« Comment adapter la politique de neutralité aux nouvelles réalités provoquées par l’agression russe en Ukraine ? » Dans un texte publié juste avant la reprise par Le Temps, voici la question que pose l’ancien journaliste, désormais chroniqueur, Yves Petignat aux abonnés du journal libéral. Visiblement féru de politique étrangère, l’ancien chef de la rubrique suisse ne craint pas d’y aligner les poncifs pour prophétiser « l’obsolescence programmée de la neutralité ».
Petit florilège : pour l’auteur, notre pays serait fort mal servi par un Conseil fédéral qui « s’arc-boute » sur cette doctrine « comme si rien ne s’était passé » à l’Est. Quant au parlement, pourtant sagement occupé – sauf les élus UDC – à boire les paroles du président ukrainien Zelensky en juin, ce n’est pas mieux : le Conseil national se serait montré jusqu’ici « incapable de proposer une solution tenant compte à la fois de l’attachement identitaire des Suisses au principe de neutralité, de la nécessité de concrétiser notre solidarité européenne et des intérêts économiques de l’industrie d’armement. » Et Yves Petignat d’enfoncer le clou : « Alors que s’affirment partout des politiques identitaires (…) à quoi pourra bien servir la neutralité ? » On se le demande, vraiment.
Un vrai-faux observateur
Seulement, avant de répondre à cette question, sans doute faut-il s’arrêter un instant sur les procédés mis en place pour faire passer l’idée qu’une tradition pluriséculaire mériterait soudainement d’être jetée à la poubelle. Pour cela, d’abord faut-il rappeler quand dans une chronique de juin, le chroniqueur n’avait pas craint d’affirmer que « la Suisse, bien malgré́ elle, (était) entrée en guerre ». Les personnes qui nous l’auraient déclarée ? Les Russes, bien entendu, mais sur le front numérique : en fait, à grand renfort d’attaques informatiques et de campagnes de désinformation. Petite remarque en passant : des méthodes similaires, de la NSA d’Obama cette fois, n’avaient poussé aucun ténor de la caste médiatique romande à demander la mort (ou, pudiquement, « l’adaptation ») de la neutralité voilà quelques années.
C’est d’ailleurs là qu’intervient un procédé rhétorique puissant : loin de demander la fin d’un principe qui fait la renommée de notre pays depuis 1815, le journaliste prétend en constater simplement « l’obsolescence ». Quelle différence cela fait-il ? Simplement, au lieu de se présenter en militant, l’auteur (ndlr. d’ailleurs engagé en politique dans le privé) se place dans la peau de l’observateur qui relève un fait extérieur à sa volonté.
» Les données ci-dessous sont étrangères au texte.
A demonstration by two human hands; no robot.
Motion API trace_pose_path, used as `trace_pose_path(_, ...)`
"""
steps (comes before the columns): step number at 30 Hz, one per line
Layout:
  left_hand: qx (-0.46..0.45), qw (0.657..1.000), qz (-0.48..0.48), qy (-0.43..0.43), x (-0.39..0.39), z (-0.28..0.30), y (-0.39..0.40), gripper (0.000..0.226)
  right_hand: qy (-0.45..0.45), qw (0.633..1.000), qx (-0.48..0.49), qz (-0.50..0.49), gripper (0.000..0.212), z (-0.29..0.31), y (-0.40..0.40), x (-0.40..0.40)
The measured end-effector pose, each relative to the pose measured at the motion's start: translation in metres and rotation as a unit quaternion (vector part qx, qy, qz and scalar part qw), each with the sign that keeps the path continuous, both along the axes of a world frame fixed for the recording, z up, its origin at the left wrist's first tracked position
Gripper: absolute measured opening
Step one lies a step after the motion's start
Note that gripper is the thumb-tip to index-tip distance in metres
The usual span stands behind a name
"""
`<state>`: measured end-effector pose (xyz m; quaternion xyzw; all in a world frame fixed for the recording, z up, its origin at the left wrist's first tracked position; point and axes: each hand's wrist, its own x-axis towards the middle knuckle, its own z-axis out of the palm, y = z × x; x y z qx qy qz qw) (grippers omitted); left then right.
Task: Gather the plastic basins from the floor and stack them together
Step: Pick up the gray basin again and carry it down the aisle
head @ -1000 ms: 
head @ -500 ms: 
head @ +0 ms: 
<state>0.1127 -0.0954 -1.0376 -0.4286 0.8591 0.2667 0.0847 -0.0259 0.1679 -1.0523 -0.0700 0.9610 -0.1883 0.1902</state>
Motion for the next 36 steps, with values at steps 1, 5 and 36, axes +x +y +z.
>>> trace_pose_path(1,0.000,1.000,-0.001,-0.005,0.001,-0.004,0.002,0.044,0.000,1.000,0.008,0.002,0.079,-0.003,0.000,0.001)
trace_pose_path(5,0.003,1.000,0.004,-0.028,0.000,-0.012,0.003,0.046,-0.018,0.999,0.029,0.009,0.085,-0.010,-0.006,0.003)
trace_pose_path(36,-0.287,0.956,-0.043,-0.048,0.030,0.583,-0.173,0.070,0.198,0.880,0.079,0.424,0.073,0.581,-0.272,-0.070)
De même, en demandant « comment » adapter la neutralité, il contourne astucieusement la question de savoir pourquoi il faudrait l’adapter aujourd’hui. Et cet aspect n’ayant pas été abordé, la voie devient libre pour reléguer les opposants au rang de ceux qui n’ont pas perçu que quelque chose « s’est passé », ou dont la défense de la neutralité découle d’un « attachement identitaire » irrationnel.
² https://www.24heures.ch/la-nsa-a-fait-mettre-sur-ecoute-des-lignes-de-swisscom-805765102577
Gardons foi en notre tradition
Ces différents procédés, dans le jargon journalistique, relèvent de ce que l’on appelle « l’anglage » d’un article. En soi, rien de dramatique, si une importante surreprésentation des journalistes de gauche ne conduisait pas un entre-soi idéologique à cultiver jalousement ces méthodes de construction de l’opinion. Comment faire face ? Simplement en posant les termes du débat nous-mêmes, dans le camp attaché à la souveraineté nationale. Voici par exemple deux questions qui peuvent servir : après avoir résisté à deux Guerres mondiales et une guerre froide qui menaçait l’humanité tout entière, pourquoi la neutralité mériterait-elle aujourd’hui d’être sacrifiée sur l’autel d’un conflit complexe. Oui, pourquoi faudrait-il abandonner tout ce qui fait notre singularité dans le cadre d’une guerre qui nous a déjà conduits à nous aligner servilement sur les sanctions européennes ?
La réponse est simple : ceux qui défendent un tel positionnement, la plupart du temps, n’ont plus foi en leur pays et se croient en sécurité à condition de ramper devant Bruxelles ou Washington. Telle n’est pas la voie pour laquelle se sont battus nos ancêtres. Ils n’« anglaient » peut-être pas de grandes chroniques, mais portaient haut les valeurs d’un pays sûr de lui et de sa mission dans le concert des nations.